三
切手
「これから南方に行くんです」
片付けを終えたパティシエ船員が少年に言った。
「何しに?」
「小切手の換金に、この辺りの両替所じゃ出来ないので」
「そうか、賭場には行くなよ」
「はい、最近、賭場から出入り禁止になったんです、俺が一人勝ちするんで」
船員の言葉に少年は返事に窮してしまった。
群青
群青色の波を見ながらパティシエ船員は胸を弾ませる。
久しぶりの南方の旅だった。彼の地の市場には、木槿国や扶桑国には見られない食材や料理がいろいろある。それらを見たり食したりしながら、新しい料理を考える、実に楽しいことだ。
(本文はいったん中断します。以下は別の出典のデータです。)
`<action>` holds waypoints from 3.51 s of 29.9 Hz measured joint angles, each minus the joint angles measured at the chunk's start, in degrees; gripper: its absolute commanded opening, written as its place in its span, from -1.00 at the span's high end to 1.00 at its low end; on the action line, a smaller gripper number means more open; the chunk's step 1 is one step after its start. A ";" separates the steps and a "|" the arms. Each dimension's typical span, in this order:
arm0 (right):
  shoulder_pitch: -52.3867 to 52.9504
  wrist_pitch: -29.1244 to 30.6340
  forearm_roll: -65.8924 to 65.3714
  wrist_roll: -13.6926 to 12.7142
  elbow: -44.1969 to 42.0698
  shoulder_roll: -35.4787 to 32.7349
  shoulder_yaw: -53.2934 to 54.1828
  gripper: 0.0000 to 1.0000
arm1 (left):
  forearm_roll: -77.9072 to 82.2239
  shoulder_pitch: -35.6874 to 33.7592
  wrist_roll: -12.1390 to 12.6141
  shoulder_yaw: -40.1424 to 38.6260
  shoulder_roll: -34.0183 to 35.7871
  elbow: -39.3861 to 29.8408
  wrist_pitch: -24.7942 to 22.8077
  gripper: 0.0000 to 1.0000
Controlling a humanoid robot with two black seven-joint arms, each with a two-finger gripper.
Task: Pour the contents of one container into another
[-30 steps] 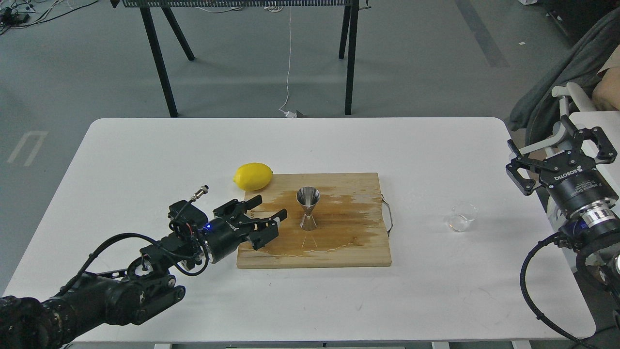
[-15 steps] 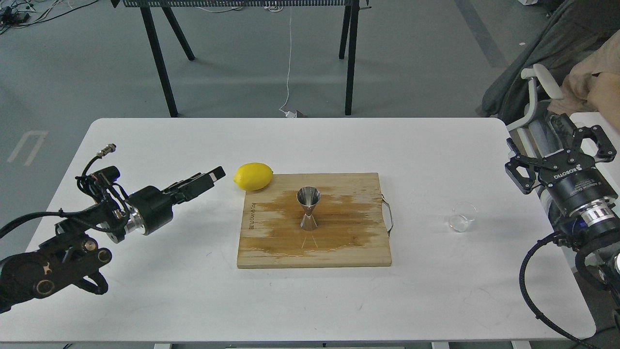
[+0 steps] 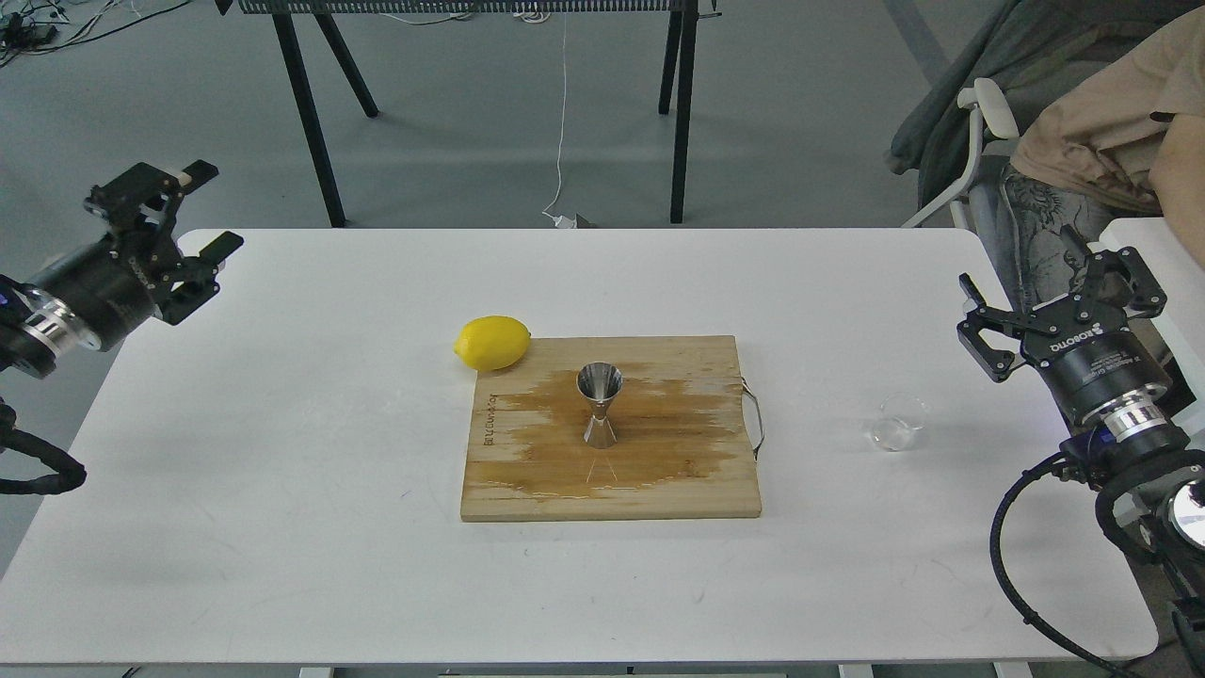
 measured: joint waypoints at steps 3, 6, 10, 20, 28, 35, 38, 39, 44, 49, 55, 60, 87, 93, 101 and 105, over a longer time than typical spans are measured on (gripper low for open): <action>0.04 0.00 0.22 -0.26 0.05 0.33 -0.03 -0.99 | -6.77 0.02 0.00 -0.21 -0.40 3.10 -0.01 -0.86; 0.05 0.00 2.01 -0.47 0.71 0.11 0.59 -0.99 | -10.27 0.02 0.00 -0.61 -0.61 4.92 -0.01 -0.86; -0.94 0.00 10.50 -0.63 1.11 -0.56 0.72 -0.99 | -13.46 0.09 0.00 -0.66 -1.12 5.45 -0.02 -0.86; -14.85 0.00 25.33 -0.21 11.97 -1.13 2.74 -0.94 | -13.87 1.40 0.00 -0.35 -3.68 6.36 -0.02 -0.86; -22.03 -24.82 29.23 2.38 23.68 -1.03 9.86 -0.94 | -13.66 2.19 0.00 -0.08 -4.45 7.13 -0.02 -0.88; -20.66 -45.36 29.12 4.44 24.65 -0.57 11.43 -0.95 | -13.51 3.03 0.00 -0.07 -5.21 7.34 -0.02 -0.89; -18.30 -53.13 28.73 5.35 24.67 -0.57 11.05 -0.96 | -13.50 3.15 0.00 -0.01 -5.53 8.10 -0.02 -0.89; -17.53 -54.49 28.59 5.68 24.67 -0.55 10.87 -0.96 | -13.47 3.16 0.00 0.00 -5.72 8.32 -0.02 -0.89; -14.04 -55.96 26.40 6.51 24.67 -0.42 8.97 -0.95 | -13.43 3.17 0.00 0.05 -6.29 8.70 -0.02 -0.89; -9.88 -56.00 23.91 6.55 24.56 -0.45 5.22 -0.95 | -13.42 3.18 0.00 0.10 -6.38 8.74 -0.02 -0.89; -5.45 -56.00 21.81 6.55 23.51 -0.45 0.81 -0.96 | -13.39 3.18 0.00 0.10 -6.39 8.78 -0.02 -0.89; -5.07 -56.00 21.12 6.32 21.30 -0.26 -0.15 -0.96 | -13.34 3.18 0.00 0.11 -6.38 9.49 -0.02 -0.89; -2.76 -56.00 16.94 5.60 12.81 4.78 -4.84 -0.96 | -13.34 3.44 0.00 0.28 -6.48 10.44 -0.02 -0.90; -2.24 -56.00 16.42 5.59 11.48 5.81 -5.01 -0.96 | -13.34 3.44 0.00 0.27 -6.73 11.23 -0.02 -0.91; -0.88 -56.00 15.02 5.58 9.26 7.30 -6.25 -0.96 | -13.34 3.44 0.00 0.27 -7.26 11.96 -0.02 -0.91; -0.38 -56.00 14.97 5.57 7.69 7.67 -7.17 -0.96 | -13.34 3.44 0.00 0.28 -7.27 11.99 -0.02 -0.91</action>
さて、今回はどんな食材に出会えるだろうか、早く着かないかなぁ
しゅわしゅわ
渡されたガラス杯からしゅわしゅわと音が聞こえた。
「炭酸水じゃないか、どうしたんだ」
少年の問いにパティシエ船員は
「この間南方に行った時、貰ったんです」
と答えた。
「ひと勝負してだろう」
少年の言葉に船員は応えず、ただ苦笑するのみだった。
少年は‘やはりそうか’と確信するのだった。
メッセージ
「お前宛に届いてるぜ」
少年が小包をパティシエ船員に渡した。
さっそく開けてみると賽子が2つあった。
船員はニヤリとした。
扶桑国の長者からのメッセージだった。
また勝負しようってことか。
「近いうちに扶桑国に行きます」
船員が言うと少年は「あっ、そう」と関心なさそうに応じた。
錆び
厨房で鼻歌混じりで働いているパティシエ船員に
「ご機嫌だね、何かいいことあったのか」
と少年が声を掛けた。
「扶桑国の研ぎ師に研いで貰った包丁の具合がとても良いんです、他にも鋏や鉄鍋も全て錆びがきれいに取れて新品のようになったんです」
「凄い研ぎ師だなぁ」
「王室お抱えの刀匠ですから」
絶叫
卓上に置かれた山盛りのプリンを見て少年は絶叫した。
「どうしたんだ、これ」
「玉子と砂糖が大量に手に入ったんで作ったんです」
パティシエ船員の答えに少年は事情を察した。
‘あいつに賭け事を止めさせるのは無理だろう。今のところ問題はないので、まぁ、いいだろう’
と少年は思うのだった。
氷
「暑い時はこれが美味いな」
大盛りのかき氷をかき込みながら少年は言うと
「今日のかき氷はドライフルーツ入りです」
とパティシエ船員が応じた。先日、帰郷した際に持って帰ってきたものだった。
「うん、果物も美味い。これ、この地域で売れそうだな」
「さっそく仕入れましょう」
船員は故郷に手紙を書いた。
標本
「こんなもんでいいですか」
少年を始め、船員たちは甲板に、それぞれ採って来た植物を並べた。
「これ、どうするんですか?」
「標本にして本国に送るんだ、研究者がこの辺りの植物が欲しいって言うんで」
少年の問いに船長が答えた。そして
「さぁ、標本作り始めるぞ」
と言うと、皆、げんなりした。
揃える
「この間の標本に対して本社から感謝状が届いたぞ」
船長の言葉に少年たちは“わぉ!”と歓声を上げた。
「依頼した研究者が、よくこれだけ揃えたものだと感心したそうだ」
船長は一区切りして言葉を続ける。
「そこで、つきましては再度依頼したい、とのことだ」
一同、うんざりした表情になった。